HTML Extract
Legacy API Notice
This API is now deprecated, you should try the new and improved Browser Bot API.
We will continue to operate this API into the future for pre-existing users however no more feature updates will be applied.
Extract specific HTML tag contents or attributes from complex HTML or XHTML content.
This is a flexible API which allows you to parse and extract any data from HTML documents.
You can search for data using a CSS/jQuery style selector.
Tag selector examples:
- ".super": find all elements with the class "super"
- "img.avatar": find all "img" tags with the class "avatar"
- "img[width=32]": find all "img" tags with the attribute "width" equaling "32"
- "img[src*=cool]": find all "img" tags with the attribute "src" containing the string "cool"
- "a[href]": find all "a" tags which have the "href" attribute set
- "#special-id": find all elements with the id "special-id"
You can also combine selectors, for example:
- "div a": find all "a" tags which are contained within (children of) "div" tags
- "div > a": find all "a" tags which descend directly from "div" tags
End Point
https://neutrinoapi.net/html-extract-tags
Test API
Parameter | Required | Type | Default | Description |
---|
content | yes | string | | The HTML content.
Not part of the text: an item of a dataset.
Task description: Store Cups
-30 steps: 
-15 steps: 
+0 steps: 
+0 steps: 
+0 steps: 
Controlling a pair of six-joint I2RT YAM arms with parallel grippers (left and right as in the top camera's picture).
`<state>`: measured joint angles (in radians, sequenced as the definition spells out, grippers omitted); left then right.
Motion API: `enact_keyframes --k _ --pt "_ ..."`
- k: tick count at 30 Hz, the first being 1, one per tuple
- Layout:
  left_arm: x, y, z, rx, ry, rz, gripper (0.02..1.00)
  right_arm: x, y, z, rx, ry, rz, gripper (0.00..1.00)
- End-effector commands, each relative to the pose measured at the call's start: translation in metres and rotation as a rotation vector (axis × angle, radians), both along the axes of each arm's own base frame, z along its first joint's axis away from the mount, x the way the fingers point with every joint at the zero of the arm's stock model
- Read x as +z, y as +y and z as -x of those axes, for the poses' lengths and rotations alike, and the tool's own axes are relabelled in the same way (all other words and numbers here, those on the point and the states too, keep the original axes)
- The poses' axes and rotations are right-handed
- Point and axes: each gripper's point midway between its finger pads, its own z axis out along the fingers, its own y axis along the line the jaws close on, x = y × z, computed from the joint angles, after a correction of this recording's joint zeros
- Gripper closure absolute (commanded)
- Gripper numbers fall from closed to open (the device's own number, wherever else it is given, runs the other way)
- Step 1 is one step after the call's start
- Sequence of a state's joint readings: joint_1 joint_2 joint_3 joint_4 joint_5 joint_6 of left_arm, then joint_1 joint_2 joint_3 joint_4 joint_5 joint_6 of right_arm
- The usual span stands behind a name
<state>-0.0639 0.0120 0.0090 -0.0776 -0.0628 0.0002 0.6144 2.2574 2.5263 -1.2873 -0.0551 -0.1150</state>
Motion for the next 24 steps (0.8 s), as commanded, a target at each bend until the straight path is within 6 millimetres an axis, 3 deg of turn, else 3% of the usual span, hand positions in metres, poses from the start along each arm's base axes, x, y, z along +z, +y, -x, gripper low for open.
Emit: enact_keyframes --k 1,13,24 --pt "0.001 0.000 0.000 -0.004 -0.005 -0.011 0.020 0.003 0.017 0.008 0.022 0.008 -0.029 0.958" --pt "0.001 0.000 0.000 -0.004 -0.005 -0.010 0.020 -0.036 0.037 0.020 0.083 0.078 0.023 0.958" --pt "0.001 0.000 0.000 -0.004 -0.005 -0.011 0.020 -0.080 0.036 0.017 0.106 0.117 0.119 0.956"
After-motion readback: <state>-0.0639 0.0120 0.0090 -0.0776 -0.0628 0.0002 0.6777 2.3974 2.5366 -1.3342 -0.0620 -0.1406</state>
This can be either a URL to load from, a file upload (multipart/form-data) or an HTML content string |
tag | yes | string | | The HTML tag(s) to extract data from. This can just be a simple tag name like 'img' OR a CSS/jQuery style selector |
attribute | no | string | | If set, then extract data from the specified tag attribute. If not set, then data will be extracted from the tags inner content |
base-url | no | string | | The base URL to replace into relative links |
Parameter | Type | Description |
---|
total | integer | The total number of values extracted |
values | array | Array of extracted values |
Characteristic | Value | Description |
---|
Avg Latency | 20ms | Average RTT for requests within the same data center/region |
Max Rate | 2/second | Maximum inbound request rate. Exceeding this will result in request throttling |
Max Concurrency | 250 | Maximum concurrent/simultaneous requests. Exceeding this will result in error code 06 [TOO MANY CONNECTIONS] |